## [Source material]

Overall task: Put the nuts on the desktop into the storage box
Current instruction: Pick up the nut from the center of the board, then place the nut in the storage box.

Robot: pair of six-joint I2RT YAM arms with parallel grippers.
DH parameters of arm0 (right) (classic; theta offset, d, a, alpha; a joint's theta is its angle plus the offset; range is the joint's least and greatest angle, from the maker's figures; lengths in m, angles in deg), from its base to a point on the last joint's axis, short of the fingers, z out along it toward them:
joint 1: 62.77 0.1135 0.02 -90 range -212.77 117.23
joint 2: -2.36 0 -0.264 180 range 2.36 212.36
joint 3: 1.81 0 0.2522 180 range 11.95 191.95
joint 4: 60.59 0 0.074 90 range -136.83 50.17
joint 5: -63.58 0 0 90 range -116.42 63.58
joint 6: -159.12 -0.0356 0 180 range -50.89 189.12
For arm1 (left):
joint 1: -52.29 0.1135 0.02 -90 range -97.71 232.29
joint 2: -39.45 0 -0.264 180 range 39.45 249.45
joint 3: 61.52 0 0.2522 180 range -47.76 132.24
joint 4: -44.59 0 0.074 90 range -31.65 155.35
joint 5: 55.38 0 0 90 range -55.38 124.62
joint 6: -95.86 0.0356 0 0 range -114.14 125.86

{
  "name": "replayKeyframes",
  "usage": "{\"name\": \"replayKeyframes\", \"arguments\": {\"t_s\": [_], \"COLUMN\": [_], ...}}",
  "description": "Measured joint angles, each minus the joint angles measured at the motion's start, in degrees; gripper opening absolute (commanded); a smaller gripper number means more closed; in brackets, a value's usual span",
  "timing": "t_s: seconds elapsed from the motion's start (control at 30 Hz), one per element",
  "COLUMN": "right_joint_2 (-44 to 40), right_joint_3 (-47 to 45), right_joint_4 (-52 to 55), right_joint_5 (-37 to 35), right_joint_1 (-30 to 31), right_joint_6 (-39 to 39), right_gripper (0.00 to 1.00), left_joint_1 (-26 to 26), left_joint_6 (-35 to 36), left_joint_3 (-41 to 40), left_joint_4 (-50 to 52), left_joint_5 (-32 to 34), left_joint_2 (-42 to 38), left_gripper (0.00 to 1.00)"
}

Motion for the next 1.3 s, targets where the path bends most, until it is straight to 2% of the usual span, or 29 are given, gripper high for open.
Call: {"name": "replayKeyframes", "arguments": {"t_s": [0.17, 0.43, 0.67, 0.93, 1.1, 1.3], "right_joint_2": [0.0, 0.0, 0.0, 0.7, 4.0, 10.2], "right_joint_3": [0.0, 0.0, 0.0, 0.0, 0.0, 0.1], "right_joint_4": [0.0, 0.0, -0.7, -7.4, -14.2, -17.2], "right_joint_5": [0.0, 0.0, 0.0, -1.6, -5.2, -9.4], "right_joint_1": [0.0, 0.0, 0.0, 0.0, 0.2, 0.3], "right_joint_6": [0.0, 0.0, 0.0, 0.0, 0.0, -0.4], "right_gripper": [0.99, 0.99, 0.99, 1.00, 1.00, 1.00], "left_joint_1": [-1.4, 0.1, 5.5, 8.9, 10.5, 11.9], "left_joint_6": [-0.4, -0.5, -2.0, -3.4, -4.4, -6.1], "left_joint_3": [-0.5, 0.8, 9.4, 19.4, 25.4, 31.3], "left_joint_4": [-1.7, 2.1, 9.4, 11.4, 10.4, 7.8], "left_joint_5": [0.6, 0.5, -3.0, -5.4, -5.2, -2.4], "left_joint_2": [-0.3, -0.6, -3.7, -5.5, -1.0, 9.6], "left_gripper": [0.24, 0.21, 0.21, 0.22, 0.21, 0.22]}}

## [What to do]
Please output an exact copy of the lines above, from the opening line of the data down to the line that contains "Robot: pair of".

## [Result of this task]
Overall task: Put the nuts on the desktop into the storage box
Current instruction: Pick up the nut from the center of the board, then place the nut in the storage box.

Robot: pair of six-joint I2RT YAM arms with parallel grippers.

This output is complete as it stands.